Collection entries
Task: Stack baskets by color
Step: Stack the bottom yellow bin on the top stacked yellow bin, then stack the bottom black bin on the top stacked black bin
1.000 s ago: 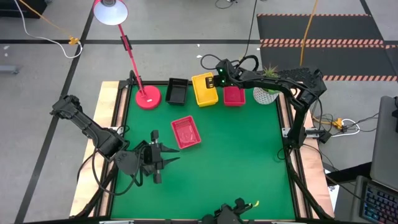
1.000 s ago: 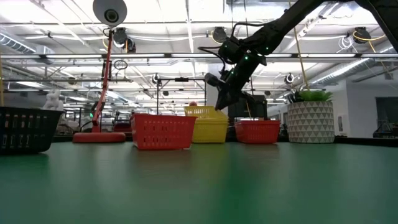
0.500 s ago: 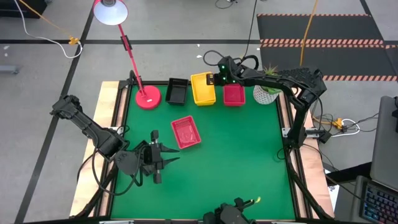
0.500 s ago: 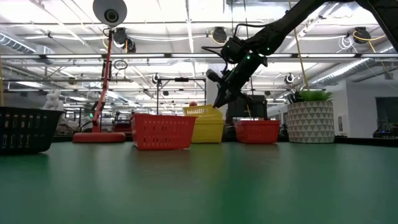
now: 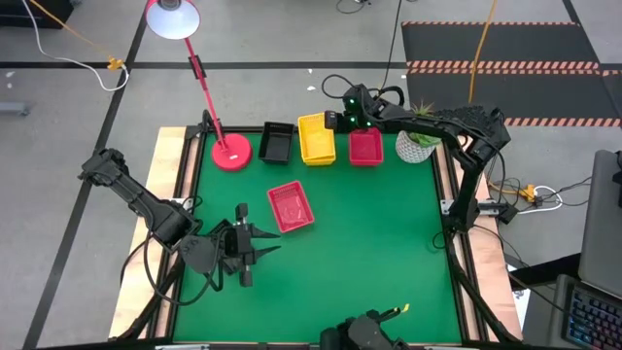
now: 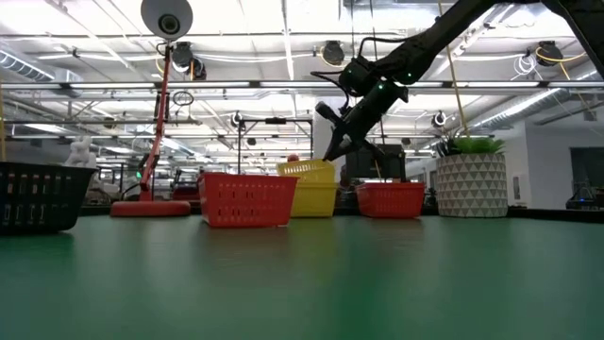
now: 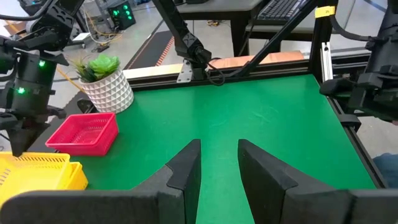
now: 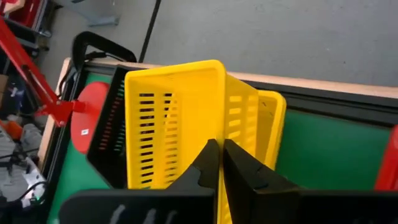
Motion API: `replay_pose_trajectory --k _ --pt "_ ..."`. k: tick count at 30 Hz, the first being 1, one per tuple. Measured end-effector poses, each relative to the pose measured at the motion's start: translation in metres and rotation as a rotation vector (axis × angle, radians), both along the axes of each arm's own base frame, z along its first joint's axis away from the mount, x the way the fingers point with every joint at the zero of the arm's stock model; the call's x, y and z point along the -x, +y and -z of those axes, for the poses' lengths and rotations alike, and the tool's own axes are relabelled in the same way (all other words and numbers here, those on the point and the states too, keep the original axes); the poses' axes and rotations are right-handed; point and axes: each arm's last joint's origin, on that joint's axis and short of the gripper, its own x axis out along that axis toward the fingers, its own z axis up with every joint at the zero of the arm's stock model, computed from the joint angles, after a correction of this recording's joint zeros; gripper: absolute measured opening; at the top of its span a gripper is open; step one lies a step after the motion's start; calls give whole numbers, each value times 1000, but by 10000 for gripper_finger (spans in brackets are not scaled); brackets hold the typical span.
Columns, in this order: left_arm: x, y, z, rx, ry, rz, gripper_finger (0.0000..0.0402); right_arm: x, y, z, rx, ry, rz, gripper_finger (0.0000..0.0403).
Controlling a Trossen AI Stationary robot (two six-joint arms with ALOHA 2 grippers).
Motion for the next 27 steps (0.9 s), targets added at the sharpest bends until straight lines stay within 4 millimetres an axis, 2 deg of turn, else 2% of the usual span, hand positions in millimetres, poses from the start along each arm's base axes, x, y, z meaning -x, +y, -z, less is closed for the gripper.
replay_pose_trajectory --k 13,27 --pt "0 0 0 5 -1 -2 108 6 4 7 -49 101 20 5" --pt "0 0 0 6 -1 -2 108 4 6 7 -2 137 34 100"
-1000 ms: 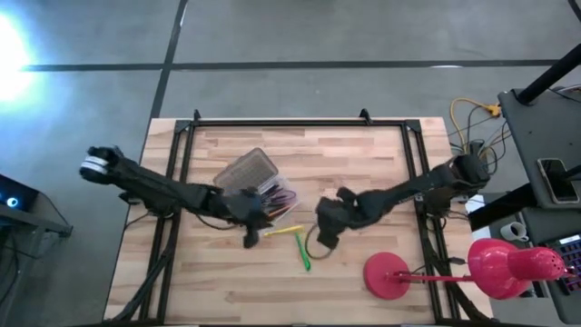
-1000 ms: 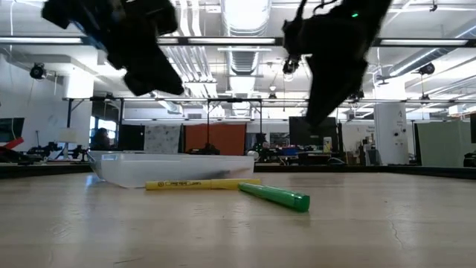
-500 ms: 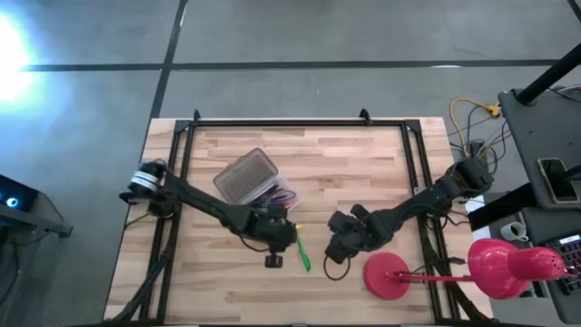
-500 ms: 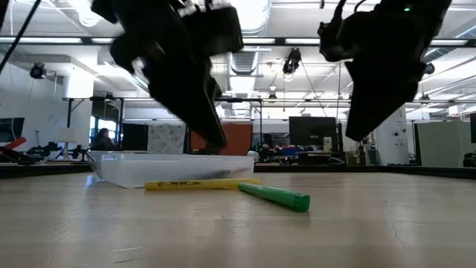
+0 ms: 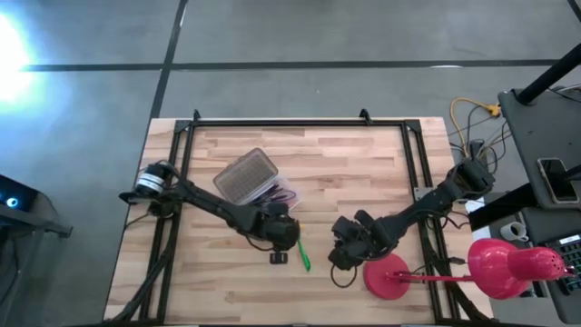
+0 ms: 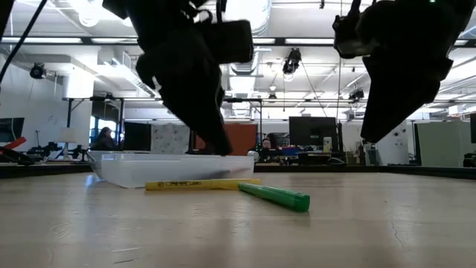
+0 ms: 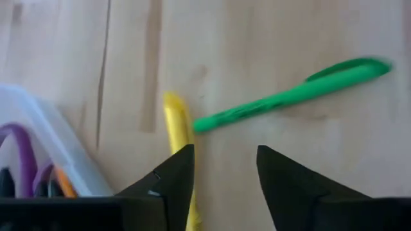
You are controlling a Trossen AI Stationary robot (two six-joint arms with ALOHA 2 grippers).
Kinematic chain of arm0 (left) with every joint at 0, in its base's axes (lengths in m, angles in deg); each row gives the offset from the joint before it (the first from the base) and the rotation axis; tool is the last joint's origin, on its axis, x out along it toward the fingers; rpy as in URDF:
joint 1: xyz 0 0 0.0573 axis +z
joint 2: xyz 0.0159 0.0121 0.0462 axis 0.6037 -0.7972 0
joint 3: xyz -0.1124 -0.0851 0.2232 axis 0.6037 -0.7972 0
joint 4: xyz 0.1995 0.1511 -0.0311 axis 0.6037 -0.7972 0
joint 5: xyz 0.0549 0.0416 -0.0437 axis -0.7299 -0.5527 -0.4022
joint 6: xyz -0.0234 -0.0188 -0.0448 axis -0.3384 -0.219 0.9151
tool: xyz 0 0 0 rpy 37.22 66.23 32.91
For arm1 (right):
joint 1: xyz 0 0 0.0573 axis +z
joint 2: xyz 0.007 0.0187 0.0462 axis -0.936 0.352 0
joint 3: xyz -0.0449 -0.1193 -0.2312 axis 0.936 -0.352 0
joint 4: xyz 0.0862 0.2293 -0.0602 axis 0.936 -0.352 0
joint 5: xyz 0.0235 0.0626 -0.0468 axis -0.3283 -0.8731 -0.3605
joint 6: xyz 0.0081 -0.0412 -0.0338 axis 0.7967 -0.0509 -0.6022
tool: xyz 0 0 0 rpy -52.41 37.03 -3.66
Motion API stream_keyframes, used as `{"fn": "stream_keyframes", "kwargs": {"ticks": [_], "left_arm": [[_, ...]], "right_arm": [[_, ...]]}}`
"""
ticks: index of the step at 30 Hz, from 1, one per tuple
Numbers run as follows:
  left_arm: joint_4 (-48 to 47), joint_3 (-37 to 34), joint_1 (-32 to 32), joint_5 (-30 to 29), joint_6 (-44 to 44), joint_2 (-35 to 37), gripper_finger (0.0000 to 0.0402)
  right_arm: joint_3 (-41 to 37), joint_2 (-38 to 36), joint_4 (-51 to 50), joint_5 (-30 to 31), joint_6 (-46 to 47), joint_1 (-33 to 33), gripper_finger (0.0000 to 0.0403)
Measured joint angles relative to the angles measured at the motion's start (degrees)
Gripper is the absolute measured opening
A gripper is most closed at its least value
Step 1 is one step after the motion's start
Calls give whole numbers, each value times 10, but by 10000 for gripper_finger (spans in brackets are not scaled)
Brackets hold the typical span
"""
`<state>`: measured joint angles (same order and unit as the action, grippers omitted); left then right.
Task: Pick & place school supplies into a supply box
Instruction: Put the yellow pen into the transparent supply box
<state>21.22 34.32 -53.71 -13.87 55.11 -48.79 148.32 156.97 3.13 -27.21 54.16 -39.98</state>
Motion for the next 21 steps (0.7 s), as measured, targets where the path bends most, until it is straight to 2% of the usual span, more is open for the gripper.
{"fn": "stream_keyframes", "kwargs": {"ticks": [7,15,21], "left_arm": [[-9,-15,12,-3,0,-10,159],[28,-37,62,-3,0,-10,159],[50,-37,72,27,1,-10,159]], "right_arm": [[-9,0,6,1,-4,0,144],[-18,0,35,1,-3,-2,144],[-18,0,38,1,-3,-6,144]]}}
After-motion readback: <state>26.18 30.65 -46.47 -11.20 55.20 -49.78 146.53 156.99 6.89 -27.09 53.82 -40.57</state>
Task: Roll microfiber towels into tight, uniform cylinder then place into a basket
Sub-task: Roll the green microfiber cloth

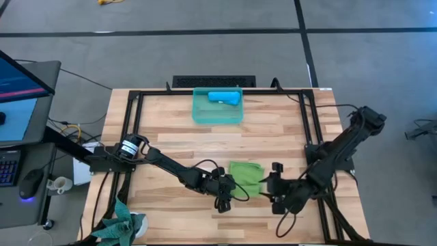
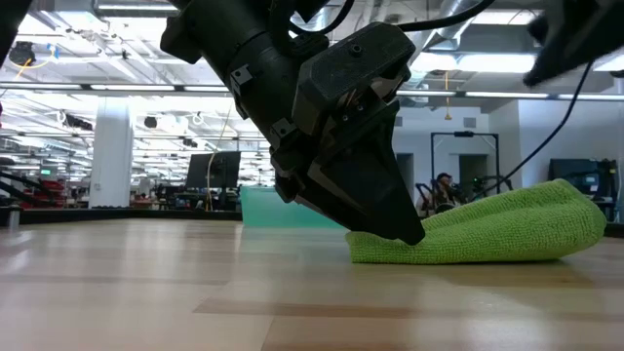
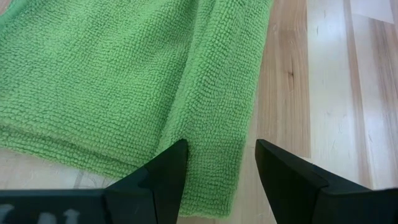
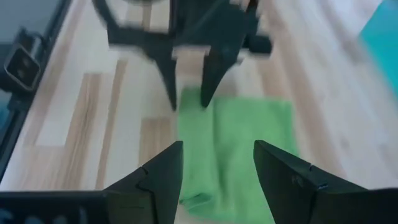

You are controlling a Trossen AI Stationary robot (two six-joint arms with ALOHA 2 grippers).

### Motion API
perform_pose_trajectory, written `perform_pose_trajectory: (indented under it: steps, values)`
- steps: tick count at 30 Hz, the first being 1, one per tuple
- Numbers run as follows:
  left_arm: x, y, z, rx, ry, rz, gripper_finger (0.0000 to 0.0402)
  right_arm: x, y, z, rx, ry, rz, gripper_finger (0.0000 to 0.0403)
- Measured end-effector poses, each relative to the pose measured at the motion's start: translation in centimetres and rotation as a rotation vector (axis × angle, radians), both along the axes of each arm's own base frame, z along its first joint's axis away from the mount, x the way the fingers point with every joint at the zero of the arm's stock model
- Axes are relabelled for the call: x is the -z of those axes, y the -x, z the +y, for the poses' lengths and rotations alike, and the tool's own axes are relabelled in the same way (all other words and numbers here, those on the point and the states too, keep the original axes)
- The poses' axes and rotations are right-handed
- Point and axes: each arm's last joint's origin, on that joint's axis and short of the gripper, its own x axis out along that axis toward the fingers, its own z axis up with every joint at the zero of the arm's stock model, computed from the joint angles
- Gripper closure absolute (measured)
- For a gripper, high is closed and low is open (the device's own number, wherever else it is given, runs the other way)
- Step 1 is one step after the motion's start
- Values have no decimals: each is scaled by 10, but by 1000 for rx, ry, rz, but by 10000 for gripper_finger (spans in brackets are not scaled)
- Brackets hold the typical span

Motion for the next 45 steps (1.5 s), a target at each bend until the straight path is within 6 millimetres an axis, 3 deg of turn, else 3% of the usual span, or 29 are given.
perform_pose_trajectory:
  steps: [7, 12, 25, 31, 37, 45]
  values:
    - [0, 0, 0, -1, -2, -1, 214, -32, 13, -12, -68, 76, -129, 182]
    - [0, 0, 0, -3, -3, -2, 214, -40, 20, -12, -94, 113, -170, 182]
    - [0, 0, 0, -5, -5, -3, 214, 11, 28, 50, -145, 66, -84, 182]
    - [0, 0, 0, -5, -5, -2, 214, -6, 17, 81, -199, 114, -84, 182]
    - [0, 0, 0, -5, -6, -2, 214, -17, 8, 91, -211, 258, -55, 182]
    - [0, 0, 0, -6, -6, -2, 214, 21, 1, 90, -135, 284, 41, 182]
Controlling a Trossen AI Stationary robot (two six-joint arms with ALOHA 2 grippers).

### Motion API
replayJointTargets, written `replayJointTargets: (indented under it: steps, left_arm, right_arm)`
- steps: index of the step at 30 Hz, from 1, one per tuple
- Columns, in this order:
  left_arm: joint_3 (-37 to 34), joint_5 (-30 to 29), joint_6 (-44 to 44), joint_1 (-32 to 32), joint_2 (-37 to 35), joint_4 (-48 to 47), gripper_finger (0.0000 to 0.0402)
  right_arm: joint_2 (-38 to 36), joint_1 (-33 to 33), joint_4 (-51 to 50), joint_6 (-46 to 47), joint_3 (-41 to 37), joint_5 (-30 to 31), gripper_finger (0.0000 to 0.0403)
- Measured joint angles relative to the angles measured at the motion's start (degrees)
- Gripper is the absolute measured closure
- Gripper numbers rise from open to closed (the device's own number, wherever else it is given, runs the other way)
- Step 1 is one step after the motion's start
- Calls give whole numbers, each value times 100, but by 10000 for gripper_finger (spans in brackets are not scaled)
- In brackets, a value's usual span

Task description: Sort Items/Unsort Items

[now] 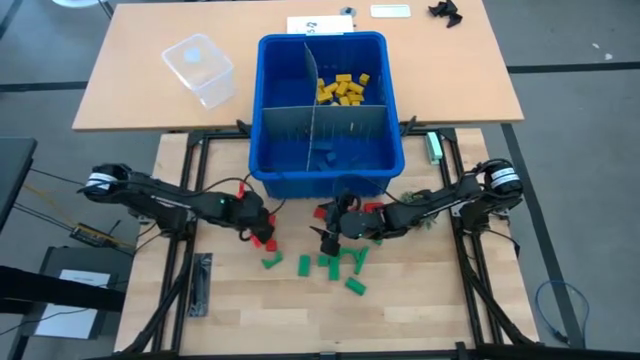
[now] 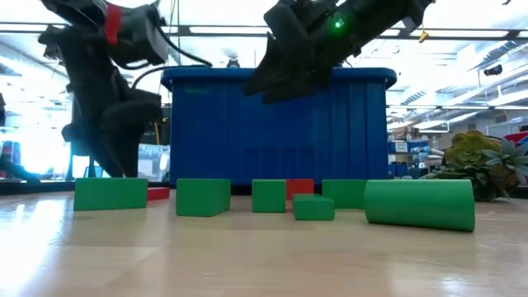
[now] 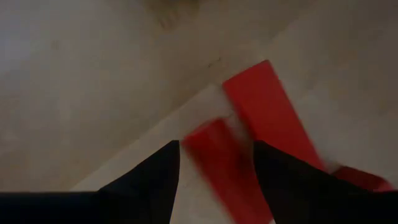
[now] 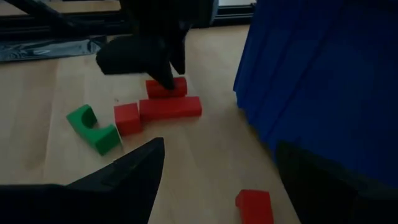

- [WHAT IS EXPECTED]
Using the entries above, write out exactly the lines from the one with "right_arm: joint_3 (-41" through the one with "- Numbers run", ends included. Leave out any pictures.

- [SOLUTION BELOW]
  right_arm: joint_3 (-41 to 37), joint_2 (-38 to 36), joint_4 (-51 to 50), joint_5 (-30 to 31), joint_6 (-46 to 47), joint_1 (-33 to 33), gripper_finger (0.0000 to 0.0403)
Measured joint angles relative to the angles measured at the motion's start (degrees)
Gripper is the absolute measured opening
A gripper is most closed at its least value
Step 1 is one step after the motion's start
Calls give whole numbers, each value times 10, but by 10000 for gripper_finger (spans in brackets are not scaled)
Brackets hold the typical span
"""
`<state>`: measured joint angles (same order and unit as the action, grippers omitted); left then right.
Task: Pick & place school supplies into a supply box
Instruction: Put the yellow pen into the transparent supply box
<state>21.22 34.32 -53.71 -13.87 55.11 -48.79 148.32 156.97 3.13 -27.21 54.16 -39.98</state>
Motion for the next 21 steps (0.7 s), as measured, targets where the path bends most, until it is straight to 2% of the usual span, more is open for the gripper.
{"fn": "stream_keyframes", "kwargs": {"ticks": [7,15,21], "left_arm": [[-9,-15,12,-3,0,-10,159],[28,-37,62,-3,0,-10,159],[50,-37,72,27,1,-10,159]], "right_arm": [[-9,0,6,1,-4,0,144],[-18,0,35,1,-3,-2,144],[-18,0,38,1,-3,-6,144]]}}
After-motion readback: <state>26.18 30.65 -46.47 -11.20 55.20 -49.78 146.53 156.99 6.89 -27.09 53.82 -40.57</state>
Task: Roll microfiber towels into tight, uniform cylinder then place into a basket
Sub-task: Roll the green microfiber cloth


You are controlling a Trossen AI Stationary robot (two six-joint arms with ALOHA 2 grippers).

### Motion API
perform_pose_trajectory, written `perform_pose_trajectory: (indented under it: steps, values)`
- steps: tick count at 30 Hz, the first being 1, one per tuple
- Numbers run as follows:

The exercise asks for nothing further.